* **Work order**
The listing below holds a line with "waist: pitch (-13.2" and a line with "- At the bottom". Reproduce those two lines exactly, plus everything between them.

* **Dataset extract**
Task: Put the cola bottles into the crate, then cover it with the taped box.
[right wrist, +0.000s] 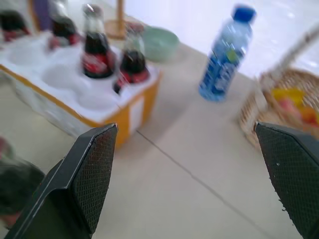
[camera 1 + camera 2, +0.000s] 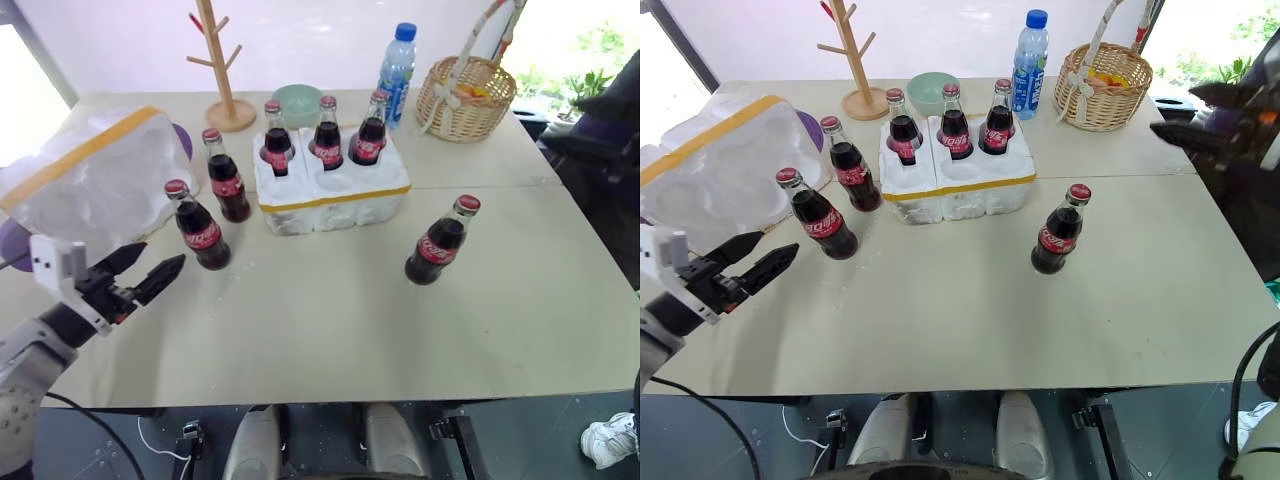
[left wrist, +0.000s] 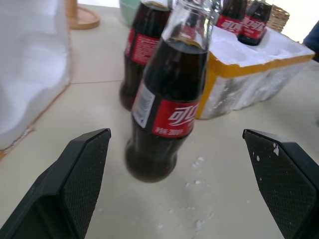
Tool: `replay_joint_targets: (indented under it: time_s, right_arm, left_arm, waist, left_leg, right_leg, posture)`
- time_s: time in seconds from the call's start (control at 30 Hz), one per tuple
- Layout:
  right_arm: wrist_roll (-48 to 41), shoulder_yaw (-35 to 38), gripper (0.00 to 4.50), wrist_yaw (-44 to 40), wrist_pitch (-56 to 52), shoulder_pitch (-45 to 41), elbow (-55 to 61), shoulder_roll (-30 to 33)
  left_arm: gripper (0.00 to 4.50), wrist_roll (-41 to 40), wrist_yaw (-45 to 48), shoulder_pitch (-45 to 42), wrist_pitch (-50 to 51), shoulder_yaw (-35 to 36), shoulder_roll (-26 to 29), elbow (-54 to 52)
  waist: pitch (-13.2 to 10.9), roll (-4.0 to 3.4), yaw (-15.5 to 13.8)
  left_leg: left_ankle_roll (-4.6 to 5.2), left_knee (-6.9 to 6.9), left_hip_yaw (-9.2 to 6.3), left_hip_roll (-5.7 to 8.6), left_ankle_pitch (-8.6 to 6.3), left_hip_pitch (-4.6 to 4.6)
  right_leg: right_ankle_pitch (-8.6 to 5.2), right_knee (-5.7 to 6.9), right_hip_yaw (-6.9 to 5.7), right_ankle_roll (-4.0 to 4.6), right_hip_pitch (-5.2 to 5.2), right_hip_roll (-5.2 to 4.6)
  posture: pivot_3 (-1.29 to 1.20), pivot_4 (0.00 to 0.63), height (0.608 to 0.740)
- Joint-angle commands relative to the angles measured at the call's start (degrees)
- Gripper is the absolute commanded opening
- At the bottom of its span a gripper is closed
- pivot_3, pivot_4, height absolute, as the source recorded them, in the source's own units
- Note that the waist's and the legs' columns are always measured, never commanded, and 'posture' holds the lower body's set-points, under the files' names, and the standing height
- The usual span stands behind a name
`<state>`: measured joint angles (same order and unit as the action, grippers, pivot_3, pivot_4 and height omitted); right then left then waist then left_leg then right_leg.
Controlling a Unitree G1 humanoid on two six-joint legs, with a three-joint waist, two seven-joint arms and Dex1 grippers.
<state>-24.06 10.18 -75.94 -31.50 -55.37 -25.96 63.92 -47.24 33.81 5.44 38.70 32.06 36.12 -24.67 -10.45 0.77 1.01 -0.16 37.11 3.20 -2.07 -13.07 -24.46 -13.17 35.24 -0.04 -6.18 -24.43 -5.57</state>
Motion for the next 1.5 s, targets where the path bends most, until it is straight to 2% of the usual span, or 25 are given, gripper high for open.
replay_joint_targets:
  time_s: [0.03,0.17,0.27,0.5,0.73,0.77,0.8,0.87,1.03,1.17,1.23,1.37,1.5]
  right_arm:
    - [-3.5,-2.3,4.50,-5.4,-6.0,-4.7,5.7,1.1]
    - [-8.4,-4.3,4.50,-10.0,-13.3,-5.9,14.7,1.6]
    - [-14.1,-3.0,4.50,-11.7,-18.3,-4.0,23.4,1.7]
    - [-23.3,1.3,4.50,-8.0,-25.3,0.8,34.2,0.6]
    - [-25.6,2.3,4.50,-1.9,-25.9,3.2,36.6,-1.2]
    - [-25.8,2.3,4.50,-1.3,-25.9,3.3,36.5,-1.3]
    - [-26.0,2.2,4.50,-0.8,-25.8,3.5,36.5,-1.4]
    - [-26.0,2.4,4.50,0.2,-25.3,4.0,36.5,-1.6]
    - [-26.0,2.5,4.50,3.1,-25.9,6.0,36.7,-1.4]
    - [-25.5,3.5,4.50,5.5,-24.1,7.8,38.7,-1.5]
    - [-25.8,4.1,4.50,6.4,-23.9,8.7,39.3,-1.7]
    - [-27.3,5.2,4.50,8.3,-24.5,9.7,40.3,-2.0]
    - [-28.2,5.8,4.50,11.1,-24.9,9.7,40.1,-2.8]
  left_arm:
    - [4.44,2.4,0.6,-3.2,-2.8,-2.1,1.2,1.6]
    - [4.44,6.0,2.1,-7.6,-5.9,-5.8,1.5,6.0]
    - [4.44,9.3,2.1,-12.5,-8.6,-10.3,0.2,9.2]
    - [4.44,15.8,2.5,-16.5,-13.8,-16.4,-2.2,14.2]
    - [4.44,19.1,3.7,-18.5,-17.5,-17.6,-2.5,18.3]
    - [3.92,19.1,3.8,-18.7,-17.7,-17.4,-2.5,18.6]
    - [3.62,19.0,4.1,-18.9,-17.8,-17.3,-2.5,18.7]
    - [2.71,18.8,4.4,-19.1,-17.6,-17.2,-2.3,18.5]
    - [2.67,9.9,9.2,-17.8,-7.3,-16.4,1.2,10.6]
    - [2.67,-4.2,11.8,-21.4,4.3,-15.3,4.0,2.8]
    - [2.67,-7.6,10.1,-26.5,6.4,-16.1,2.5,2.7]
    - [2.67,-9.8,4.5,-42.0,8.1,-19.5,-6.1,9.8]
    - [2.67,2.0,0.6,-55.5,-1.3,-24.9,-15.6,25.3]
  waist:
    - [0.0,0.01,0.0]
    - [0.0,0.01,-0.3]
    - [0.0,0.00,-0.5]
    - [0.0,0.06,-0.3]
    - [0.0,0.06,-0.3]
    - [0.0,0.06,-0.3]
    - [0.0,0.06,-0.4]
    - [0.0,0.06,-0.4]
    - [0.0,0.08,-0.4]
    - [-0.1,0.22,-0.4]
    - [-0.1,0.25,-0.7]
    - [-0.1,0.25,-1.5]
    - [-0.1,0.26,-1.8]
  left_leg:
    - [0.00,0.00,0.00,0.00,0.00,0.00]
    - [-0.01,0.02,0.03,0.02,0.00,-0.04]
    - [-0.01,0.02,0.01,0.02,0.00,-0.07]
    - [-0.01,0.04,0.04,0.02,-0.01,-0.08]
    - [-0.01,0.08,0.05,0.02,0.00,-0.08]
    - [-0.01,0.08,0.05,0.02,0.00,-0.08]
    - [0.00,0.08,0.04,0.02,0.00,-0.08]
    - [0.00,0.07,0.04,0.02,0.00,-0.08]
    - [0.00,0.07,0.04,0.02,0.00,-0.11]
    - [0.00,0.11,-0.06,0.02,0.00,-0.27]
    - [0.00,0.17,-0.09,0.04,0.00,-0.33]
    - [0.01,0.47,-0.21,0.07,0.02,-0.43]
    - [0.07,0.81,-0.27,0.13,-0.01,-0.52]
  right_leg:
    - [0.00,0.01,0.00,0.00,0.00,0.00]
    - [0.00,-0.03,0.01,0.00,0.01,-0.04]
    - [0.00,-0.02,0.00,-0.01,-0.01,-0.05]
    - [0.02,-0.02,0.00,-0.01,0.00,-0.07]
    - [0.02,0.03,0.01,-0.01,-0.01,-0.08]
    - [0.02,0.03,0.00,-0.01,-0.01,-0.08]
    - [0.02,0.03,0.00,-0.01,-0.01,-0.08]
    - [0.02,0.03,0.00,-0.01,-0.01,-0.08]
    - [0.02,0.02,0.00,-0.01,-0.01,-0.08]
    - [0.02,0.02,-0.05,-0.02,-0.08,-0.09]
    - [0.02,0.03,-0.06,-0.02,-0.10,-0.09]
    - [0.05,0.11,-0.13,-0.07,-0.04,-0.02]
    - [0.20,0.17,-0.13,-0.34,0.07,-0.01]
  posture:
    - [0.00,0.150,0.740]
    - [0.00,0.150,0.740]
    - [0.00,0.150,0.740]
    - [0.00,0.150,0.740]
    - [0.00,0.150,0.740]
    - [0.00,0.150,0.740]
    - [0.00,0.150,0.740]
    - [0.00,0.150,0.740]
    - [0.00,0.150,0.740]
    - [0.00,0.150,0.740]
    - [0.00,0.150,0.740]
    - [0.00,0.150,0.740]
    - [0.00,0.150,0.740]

* **Task output**
  waist: pitch (-13.2 to 10.9), roll (-4.0 to 3.4), yaw (-15.5 to 13.8)
  left_leg: left_ankle_roll (-4.6 to 5.2), left_knee (-6.9 to 6.9), left_hip_yaw (-9.2 to 6.3), left_hip_roll (-5.7 to 8.6), left_ankle_pitch (-8.6 to 6.3), left_hip_pitch (-4.6 to 4.6)
  right_leg: right_ankle_pitch (-8.6 to 5.2), right_knee (-5.7 to 6.9), right_hip_yaw (-6.9 to 5.7), right_ankle_roll (-4.0 to 4.6), right_hip_pitch (-5.2 to 5.2), right_hip_roll (-5.2 to 4.6)
  posture: pivot_3 (-1.29 to 1.20), pivot_4 (0.00 to 0.63), height (0.608 to 0.740)
- Joint-angle commands relative to the angles measured at the call's start (degrees)
- Gripper is the absolute commanded opening
- At the bottom of its span a gripper is closed

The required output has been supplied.